Le 7 juillet 2026, la Cour d’appel de Paris a reconnu Marine Le Pen et son parti, le Front national (devenu Rassemblement national), coupables de détournement de fonds publics. Les juges ont considéré que la future candidate à l’élection présidentielle était l’instigatrice d’un système destiné à détourner les fonds alloués à l’emploi des assistants parlementaires européens afin de financer les activités de son parti. Le préjudice subi par le Parlement européen est évalué à plus de 4 millions d’euros.
S’agissant du détournement de fonds publics, la Cour d’appel a insisté sur la particulière gravité des faits, condamnant un système entretenu qui a porté atteinte à la confiance des citoyens et rompu l’égalité avec d’autres formations politiques. Toutefois, les peines prononcées apparaissent peu sévères et aucun des prévenus n’est déclaré, pour l’avenir, inéligible.
Marine Le Pen a annoncé le maintien de sa candidature à l’élection présidentielle de 2027.
Les remparts destinés à préserver la vie publique des responsables politiques condamnés pour des infractions politico-financières semblent s’effriter les uns après les autres.
D’une part la peine d’inéligibilité, voulue et conçue par le législateur comme une garantie essentielle pour protéger la probité dans la vie publique. Son application a pourtant été régulièrement remise en cause ces dernières années, dès lors qu’une personnalité politique risquait de perdre son mandat ou de se voir empêchée de se présenter à une élection.
En 2025, l’association Anticor s’est retrouvée bien seule à défendre l’application immédiate de cette peine devant le Conseil constitutionnel. Les Sages ont alors rappelé que c’est aux juges de vérifier si l’application immédiate de cette peine porte une atteinte proportionnée à l’exercice d’un mandat en cours et à la liberté des électeurs de choisir leurs représentants.
Toutefois, le Conseil constitutionnel avait souligné que cette appréciation devait être mise en balance avec d’autres impératifs tout aussi essentiels de « probité et d’exemplarité des élus et la confiance des électeurs dans leurs représentants ».
Or, ces considérations ne semblent pas avoir été prises en compte par la Cour d’appel, alors même qu’elles revêtent une importance particulière lorsqu’il s’agit d’une candidate à l’élection présidentielle.
Dans le cadre de cette affaire politico-financière tentaculaire, ce garde-fou semble avoir perdu sa portée. En écartant la peine d’inéligibilité, l’argumentaire de la Cour d’appel semble faire primer la liberté d’être candidat à une élection sur l’impératif d’exemplarité.
D’autre part, cette exigence d’exemplarité, qui ne semble plus constituer une condition indispensable à l’exercice d’un mandat public ou à une candidature à une élection. Une condamnation pour détournement de fonds publics, infraction dont les citoyens sont les premières victimes, ne semble plus être un obstacle à la poursuite d’une carrière politique. Pire encore, le maintien dans la course à l’Elysée d’une candidate condamnée pour avoir organisé un système délictuel à grande échelle revient à la banaliser.

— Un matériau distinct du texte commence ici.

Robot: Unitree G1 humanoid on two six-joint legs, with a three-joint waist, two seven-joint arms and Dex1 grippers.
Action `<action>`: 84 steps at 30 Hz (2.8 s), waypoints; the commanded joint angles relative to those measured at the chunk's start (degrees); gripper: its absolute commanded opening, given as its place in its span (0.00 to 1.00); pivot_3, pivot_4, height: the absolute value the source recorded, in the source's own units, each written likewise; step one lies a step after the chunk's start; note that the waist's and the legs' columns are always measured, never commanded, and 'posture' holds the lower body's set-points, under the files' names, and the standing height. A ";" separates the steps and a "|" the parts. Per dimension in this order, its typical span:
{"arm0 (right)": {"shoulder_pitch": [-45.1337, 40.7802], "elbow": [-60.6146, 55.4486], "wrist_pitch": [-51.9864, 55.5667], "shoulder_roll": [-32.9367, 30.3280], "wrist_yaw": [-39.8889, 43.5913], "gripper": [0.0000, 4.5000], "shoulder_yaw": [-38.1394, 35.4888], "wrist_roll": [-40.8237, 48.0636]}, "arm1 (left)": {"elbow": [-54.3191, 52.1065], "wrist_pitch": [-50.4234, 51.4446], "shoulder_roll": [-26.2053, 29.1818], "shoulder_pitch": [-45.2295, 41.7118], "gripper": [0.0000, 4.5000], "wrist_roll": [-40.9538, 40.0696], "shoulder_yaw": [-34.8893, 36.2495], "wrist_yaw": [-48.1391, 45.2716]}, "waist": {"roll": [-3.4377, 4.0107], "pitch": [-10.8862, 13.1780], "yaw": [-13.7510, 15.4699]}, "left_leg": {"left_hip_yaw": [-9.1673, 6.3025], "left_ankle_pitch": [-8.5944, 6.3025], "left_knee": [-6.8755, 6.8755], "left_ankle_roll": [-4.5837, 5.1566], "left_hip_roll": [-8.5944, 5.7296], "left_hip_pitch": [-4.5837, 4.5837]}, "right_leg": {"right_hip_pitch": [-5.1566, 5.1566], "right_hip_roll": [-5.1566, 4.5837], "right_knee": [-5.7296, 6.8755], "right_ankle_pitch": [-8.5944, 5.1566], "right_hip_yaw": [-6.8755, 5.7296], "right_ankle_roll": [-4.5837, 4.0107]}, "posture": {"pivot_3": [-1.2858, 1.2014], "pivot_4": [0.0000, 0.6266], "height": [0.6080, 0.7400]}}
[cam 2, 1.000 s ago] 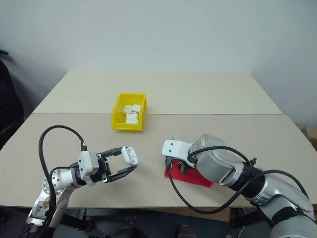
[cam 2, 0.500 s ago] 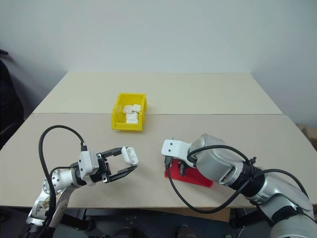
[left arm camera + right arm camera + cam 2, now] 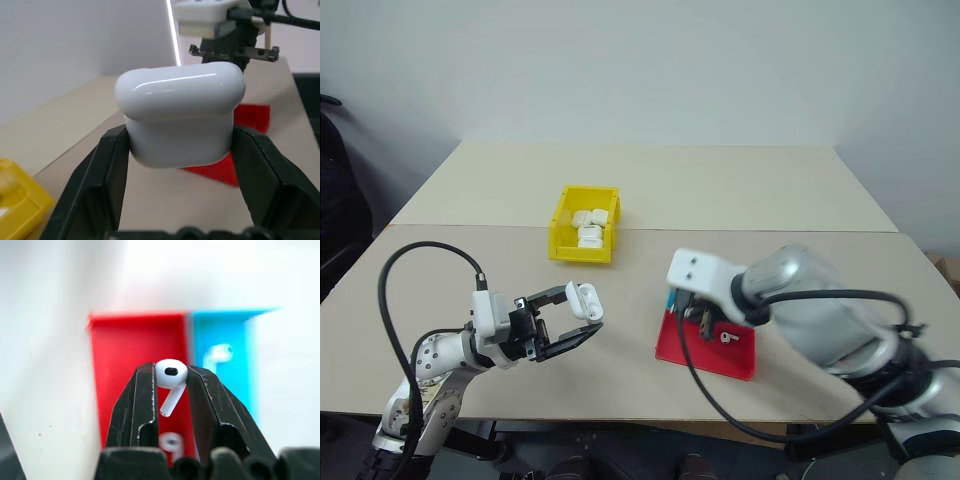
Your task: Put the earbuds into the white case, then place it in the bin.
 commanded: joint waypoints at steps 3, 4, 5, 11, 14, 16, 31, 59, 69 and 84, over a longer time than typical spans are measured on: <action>5.48 -4.37 -5.52 8.25 2.12 0.17 -28.36 13.25 | -7.86 8.32 -0.69 -5.22 0.62 -9.09 -0.52 1.65 | -0.02 0.00 -0.21 | -0.04 0.00 0.01 0.00 0.00 0.02 | 0.04 0.04 0.03 -0.03 0.00 0.07 | 0.52 0.24 1.00; 6.44 -4.92 -7.51 10.32 1.96 0.17 -31.93 15.54 | -8.69 9.88 -0.61 -6.14 0.62 -10.42 -0.76 1.63 | -0.02 0.00 -0.20 | -0.08 0.00 0.03 0.00 0.00 0.03 | 0.07 0.06 0.04 -0.05 -0.01 0.12 | 0.52 0.24 1.00; 6.85 -5.18 -9.44 12.45 1.22 0.17 -34.40 17.47 | -9.25 11.34 -0.46 -7.09 0.62 -11.60 -0.87 1.54 | -0.02 -0.01 -0.25 | -0.09 0.01 0.03 0.01 0.00 0.06 | 0.10 0.06 0.06 -0.06 0.00 0.15 | 0.52 0.24 1.00; 7.18 -2.69 -20.83 22.71 -2.83 0.17 -40.42 26.78 | -11.26 17.89 -0.28 -13.54 0.62 -15.73 -2.80 0.63 | -0.01 0.00 -0.35 | -0.18 0.02 0.07 0.01 0.00 0.25 | 0.35 0.08 0.10 -0.16 -0.04 0.32 | 0.52 0.24 1.00; 7.26 0.61 -29.11 26.67 -2.48 0.17 -38.80 28.81 | -10.61 19.04 -0.06 -15.51 0.62 -16.20 -3.65 -1.89 | -0.01 0.00 -0.54 | -0.18 0.01 0.05 0.02 0.00 0.51 | 0.64 0.08 0.02 -0.16 -0.05 0.30 | 0.52 0.24 1.00; 7.18 2.51 -32.60 28.00 -1.98 0.17 -37.80 30.26 | -10.25 19.53 0.17 -16.18 0.62 -16.37 -3.61 -3.20 | 0.00 0.00 -0.51 | -0.18 0.01 0.05 0.02 0.00 0.53 | 0.65 0.09 0.04 -0.17 -0.05 0.31 | 0.52 0.24 1.00; 13.43 6.12 -46.29 26.56 3.87 0.17 -30.07 35.24 | -9.75 19.77 -0.40 -17.84 0.62 -17.96 -1.64 -6.50 | 0.00 0.01 -0.42 | -0.21 0.01 0.04 0.01 0.00 0.54 | 0.70 0.08 -0.01 -0.15 -0.09 0.27 | 0.52 0.24 1.00; 16.11 6.36 -54.32 24.70 1.42 0.17 -22.66 32.38 | -8.82 19.09 -2.39 -17.78 0.62 -15.32 -1.95 -7.89 | 0.00 0.01 -0.32 | -0.22 0.01 0.04 0.01 0.00 0.53 | 0.71 0.08 -0.05 -0.16 -0.10 0.28 | 0.52 0.24 1.00; 17.60 8.08 -59.87 23.94 2.46 0.17 -21.18 27.37 | -8.94 18.60 -2.64 -17.47 0.62 -14.54 -2.09 -7.66 | 0.00 0.01 -0.31 | -0.22 0.01 0.04 0.01 0.00 0.52 | 0.71 0.07 -0.09 -0.16 -0.11 0.29 | 0.52 0.24 1.00; 18.39 7.34 -63.84 21.43 3.48 0.58 -19.42 25.11 | -7.70 18.20 -2.76 -17.24 0.62 -13.19 -1.74 -8.05 | 0.00 0.01 -0.30 | -0.23 0.01 0.00 0.01 0.00 0.50 | 0.74 0.07 -0.24 -0.16 -0.13 0.31 | 0.52 0.24 1.00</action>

Mais alors, que reste-t-il pour protéger notre démocratie de celles et ceux qui détournent les règles au détriment de l’intérêt général ?
Pour Anticor, un dernier rempart permettrait de renforcer la confiance des citoyens dans leurs représentants et leurs institutions : instaurer l’obligation, pour toute personne candidate à un mandat électif, de présenter un casier judiciaire exempt de condamnation pour des infractions portant atteinte à la probité.
Une telle exigence serait une condition d’aptitude à l’exercice d’un mandat électif, à l’image de celles déjà prévues pour l’accès à de nombreuses professions, telles que celles de fonctionnaire ou d’avocat. Son adoption traduirait la volonté du législateur de mieux prévenir la corruption et de renforcer l’exemplarité des responsables publics.